— TASK PROMPT —
After finding the line containing "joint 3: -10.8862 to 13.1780" below, please output that line and each following one through the line containing "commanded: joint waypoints", exactly as written.

RECORDS SHOWN: Begin

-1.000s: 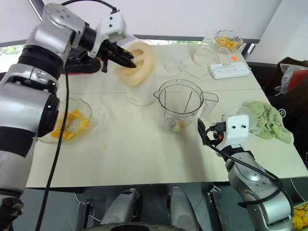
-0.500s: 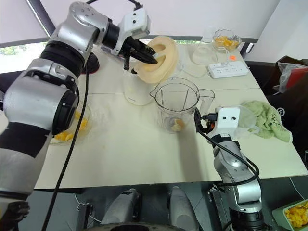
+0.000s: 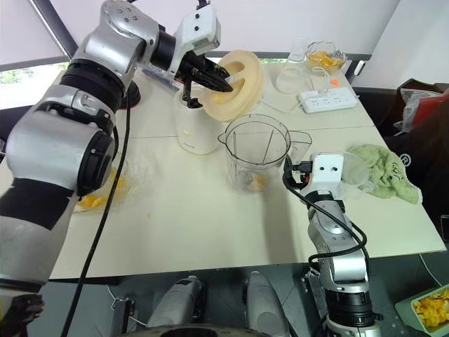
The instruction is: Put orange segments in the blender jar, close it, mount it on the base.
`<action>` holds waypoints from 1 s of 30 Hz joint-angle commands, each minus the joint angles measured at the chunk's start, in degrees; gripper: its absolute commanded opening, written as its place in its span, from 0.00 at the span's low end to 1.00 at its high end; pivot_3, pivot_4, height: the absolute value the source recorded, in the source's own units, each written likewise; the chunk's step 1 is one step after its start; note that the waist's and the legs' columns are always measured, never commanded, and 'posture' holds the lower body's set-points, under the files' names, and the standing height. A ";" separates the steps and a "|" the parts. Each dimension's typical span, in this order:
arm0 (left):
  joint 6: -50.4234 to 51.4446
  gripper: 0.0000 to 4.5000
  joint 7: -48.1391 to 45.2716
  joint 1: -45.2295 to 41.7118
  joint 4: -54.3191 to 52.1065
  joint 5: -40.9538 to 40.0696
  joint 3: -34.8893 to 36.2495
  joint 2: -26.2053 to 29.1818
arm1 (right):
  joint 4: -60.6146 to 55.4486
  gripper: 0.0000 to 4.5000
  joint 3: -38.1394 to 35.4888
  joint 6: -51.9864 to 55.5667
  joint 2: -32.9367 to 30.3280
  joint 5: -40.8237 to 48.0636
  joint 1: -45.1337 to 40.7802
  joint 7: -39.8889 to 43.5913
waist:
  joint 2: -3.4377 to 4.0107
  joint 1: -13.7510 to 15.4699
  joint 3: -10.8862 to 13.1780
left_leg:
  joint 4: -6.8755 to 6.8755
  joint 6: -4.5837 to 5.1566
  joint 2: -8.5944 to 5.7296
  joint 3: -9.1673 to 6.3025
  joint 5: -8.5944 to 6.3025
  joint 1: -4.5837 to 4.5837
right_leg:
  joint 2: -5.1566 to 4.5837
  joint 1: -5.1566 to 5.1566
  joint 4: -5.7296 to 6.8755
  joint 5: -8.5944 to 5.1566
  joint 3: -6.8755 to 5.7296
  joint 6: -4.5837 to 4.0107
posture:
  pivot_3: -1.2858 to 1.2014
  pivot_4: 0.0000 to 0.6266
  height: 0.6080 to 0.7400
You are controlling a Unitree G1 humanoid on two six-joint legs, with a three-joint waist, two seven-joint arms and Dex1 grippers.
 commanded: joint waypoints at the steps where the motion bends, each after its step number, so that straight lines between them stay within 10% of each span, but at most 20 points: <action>1: -0.98 0.05 -0.03 -1.86 -1.58 0.02 1.31 0.06 | 1.39 0.99 -1.63 -2.44 0.42 -0.68 -0.66 1.07 | 0.00 0.04 0.00 | 0.00 0.00 0.00 0.00 0.00 0.00 | 0.01 0.00 0.00 0.00 0.00 0.00 | 0.52 0.24 1.00; 12: -0.92 0.05 -1.44 -1.80 -1.65 -0.33 1.67 -0.93 | 7.59 0.99 -2.14 -5.52 2.43 -1.72 -5.26 1.79 | 0.00 0.01 0.00 | 0.02 -0.03 -0.01 0.01 0.02 0.00 | -0.01 0.00 0.03 0.00 0.01 0.00 | 0.52 0.24 1.00; 20: -0.82 0.05 -1.78 -1.73 -1.73 -0.29 1.79 -1.40 | 10.06 0.23 -1.42 -6.91 3.94 -3.09 -6.94 2.12 | 0.04 0.06 0.01 | 0.02 -0.08 -0.04 0.01 0.04 0.00 | -0.02 0.00 0.03 0.00 0.02 0.00 | 0.52 0.24 1.00; 30: 1.69 0.05 -4.45 -2.98 -2.24 -0.82 2.34 -2.60 | 6.39 0.21 -0.20 -5.29 6.13 -4.16 -6.00 0.87 | 0.10 0.00 -0.03 | 0.03 -0.11 -0.04 0.01 0.06 0.00 | -0.05 -0.03 0.10 0.00 0.06 0.00 | 0.52 0.24 1.00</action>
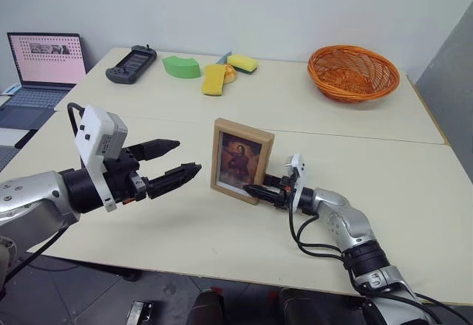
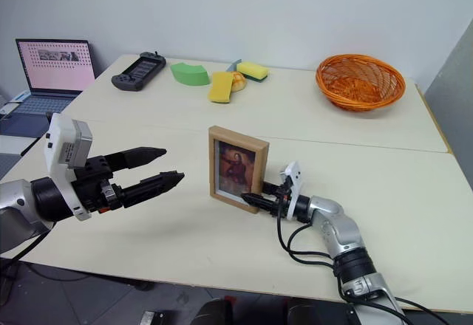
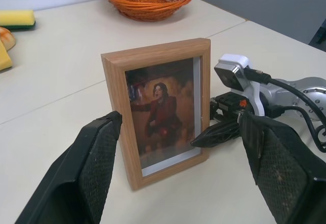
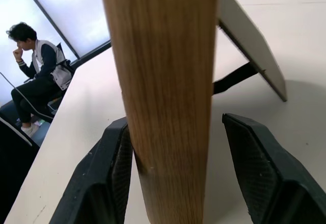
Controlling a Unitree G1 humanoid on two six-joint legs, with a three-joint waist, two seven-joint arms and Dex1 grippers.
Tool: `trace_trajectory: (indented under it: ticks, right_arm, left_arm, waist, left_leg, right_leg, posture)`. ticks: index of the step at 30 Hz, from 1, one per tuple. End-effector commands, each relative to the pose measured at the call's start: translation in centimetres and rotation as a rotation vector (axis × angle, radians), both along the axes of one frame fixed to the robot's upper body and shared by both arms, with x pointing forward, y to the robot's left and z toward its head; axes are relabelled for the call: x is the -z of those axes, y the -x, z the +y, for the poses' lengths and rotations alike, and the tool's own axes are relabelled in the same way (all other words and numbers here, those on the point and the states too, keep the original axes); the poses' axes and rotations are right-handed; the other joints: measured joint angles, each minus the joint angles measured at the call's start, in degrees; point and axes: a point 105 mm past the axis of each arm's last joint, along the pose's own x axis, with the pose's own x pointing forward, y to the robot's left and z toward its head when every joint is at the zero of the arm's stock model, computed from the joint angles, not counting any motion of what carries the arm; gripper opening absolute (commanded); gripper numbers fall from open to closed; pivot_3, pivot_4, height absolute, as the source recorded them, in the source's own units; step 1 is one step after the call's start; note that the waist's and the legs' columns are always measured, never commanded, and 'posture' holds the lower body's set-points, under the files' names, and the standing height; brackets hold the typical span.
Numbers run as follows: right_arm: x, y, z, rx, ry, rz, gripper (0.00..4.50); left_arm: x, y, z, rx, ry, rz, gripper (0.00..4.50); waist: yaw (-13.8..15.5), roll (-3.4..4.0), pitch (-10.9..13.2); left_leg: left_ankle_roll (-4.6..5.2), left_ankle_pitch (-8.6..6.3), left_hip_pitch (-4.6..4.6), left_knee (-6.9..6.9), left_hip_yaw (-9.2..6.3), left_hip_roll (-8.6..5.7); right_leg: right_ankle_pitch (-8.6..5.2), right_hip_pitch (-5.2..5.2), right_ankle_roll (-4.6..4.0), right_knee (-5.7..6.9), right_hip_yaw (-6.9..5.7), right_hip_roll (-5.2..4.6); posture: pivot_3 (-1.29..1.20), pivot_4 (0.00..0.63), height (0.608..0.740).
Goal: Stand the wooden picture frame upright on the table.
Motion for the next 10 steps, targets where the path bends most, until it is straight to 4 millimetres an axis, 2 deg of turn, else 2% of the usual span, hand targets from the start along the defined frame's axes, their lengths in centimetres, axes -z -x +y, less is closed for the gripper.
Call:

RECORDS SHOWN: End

— SOLUTION FOR THIS PROBLEM —
  joint 3: -10.8862 to 13.1780
left_leg:
  joint 4: -6.8755 to 6.8755
  joint 6: -4.5837 to 5.1566
  joint 2: -8.5944 to 5.7296
  joint 3: -9.1673 to 6.3025
  joint 5: -8.5944 to 6.3025
  joint 1: -4.5837 to 4.5837
right_leg:
  joint 2: -5.1566 to 4.5837
  joint 1: -5.1566 to 5.1566
  joint 4: -5.7296 to 6.8755
  joint 5: -8.5944 to 5.1566
  joint 3: -6.8755 to 5.7296
  joint 6: -4.5837 to 4.0107
posture:
  pivot_3: -1.2858 to 1.2014
  pivot_4: 0.0000 to 0.6266
  height: 0.6080 to 0.7400
You are controlling a Unitree G1 humanoid on two six-joint legs, with a three-joint waist, two seven-joint arms and Dex1 grippers.
 commanded: joint waypoints at the steps where the motion bends, each after its step number, so that straight lines between them stay within 10% of each span, but at most 20 points: <action>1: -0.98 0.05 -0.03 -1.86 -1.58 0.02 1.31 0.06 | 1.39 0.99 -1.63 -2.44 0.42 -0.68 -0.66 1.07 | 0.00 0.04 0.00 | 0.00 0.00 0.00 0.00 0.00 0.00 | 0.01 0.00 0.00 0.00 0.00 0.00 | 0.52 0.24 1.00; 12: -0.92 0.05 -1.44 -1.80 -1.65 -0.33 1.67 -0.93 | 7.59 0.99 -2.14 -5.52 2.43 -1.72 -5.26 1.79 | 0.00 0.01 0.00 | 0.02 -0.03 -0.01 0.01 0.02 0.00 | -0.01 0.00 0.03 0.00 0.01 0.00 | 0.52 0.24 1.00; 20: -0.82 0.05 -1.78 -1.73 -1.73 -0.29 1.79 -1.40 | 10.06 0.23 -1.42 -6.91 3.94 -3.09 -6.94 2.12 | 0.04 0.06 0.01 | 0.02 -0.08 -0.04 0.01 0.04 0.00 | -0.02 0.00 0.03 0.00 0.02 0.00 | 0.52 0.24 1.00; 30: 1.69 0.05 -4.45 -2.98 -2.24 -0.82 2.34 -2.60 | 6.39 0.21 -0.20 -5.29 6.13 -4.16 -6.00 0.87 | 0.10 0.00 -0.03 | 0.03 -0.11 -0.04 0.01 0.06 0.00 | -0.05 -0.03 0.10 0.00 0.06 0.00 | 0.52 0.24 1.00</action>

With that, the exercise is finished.